Other kinds of software can be used to perform many documentation tasks. For example, word processing packages like Microsoft Word can be used for data entry, maintenance of dataset documentation, and similar tasks, but they are not suitable tools for data integrity checks. Producing an attractive final document using word processing is also quite simple. In fact, if the basic document has been set up in a word processor, retrieving and merging statistical information such as frequencies and descriptive statistics from computer output stored in an external file is a relatively easy task. See Chapter 3 for a discussion of using the Data Documentation Initiative (DDI) metadata specification to produce documentation in eXtensible Markup Language (XML) format. The DDI standard provides a way to produce comprehensive documentation that is consistent in format and thus easy to integrate into larger systems.

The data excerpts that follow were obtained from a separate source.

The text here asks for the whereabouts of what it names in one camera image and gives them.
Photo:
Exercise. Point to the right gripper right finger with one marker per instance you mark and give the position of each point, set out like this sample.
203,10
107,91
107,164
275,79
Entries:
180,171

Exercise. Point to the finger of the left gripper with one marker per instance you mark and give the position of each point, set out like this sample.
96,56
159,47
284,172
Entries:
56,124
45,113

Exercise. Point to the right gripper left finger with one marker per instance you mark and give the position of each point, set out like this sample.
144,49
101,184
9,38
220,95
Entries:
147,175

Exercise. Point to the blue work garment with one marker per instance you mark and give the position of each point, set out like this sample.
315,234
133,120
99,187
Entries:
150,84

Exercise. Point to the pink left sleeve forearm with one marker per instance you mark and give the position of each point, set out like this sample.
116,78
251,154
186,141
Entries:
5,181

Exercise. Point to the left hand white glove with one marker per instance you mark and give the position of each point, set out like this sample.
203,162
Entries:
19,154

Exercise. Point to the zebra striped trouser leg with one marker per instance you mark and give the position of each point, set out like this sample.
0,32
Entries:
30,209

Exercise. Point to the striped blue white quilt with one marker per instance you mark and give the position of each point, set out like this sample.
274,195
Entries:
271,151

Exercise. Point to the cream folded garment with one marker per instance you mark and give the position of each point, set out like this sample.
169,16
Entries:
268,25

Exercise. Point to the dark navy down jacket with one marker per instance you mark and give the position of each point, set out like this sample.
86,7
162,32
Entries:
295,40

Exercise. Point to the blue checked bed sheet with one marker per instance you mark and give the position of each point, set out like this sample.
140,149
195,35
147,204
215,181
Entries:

Data entry and documentation as part of pretests and pilot studies
Conducting pretests or pilot studies is a good way to uncover potential problems with all aspects of a project. There are two major reasons to include both data entry and documentation as part of the initial phase. First, the best way to estimate those costs is to pretest them. Secondly, pretest data entry and documentation reveal unanticipated difficulties in record layouts, naming conventions, etc. The cost of the most expensive aspect -- data entry -- may be reduced, since the pretest covers only a small number of cases. The investigator may not want to prepare a comprehensive codebook on the basis of pretest, but it is a good idea at least to prepare a mockup, or to work out the codebook layout for a few variables. See “Important Documentation Elements” in Phase 3, Data Collection and File Creation for essential codebook components.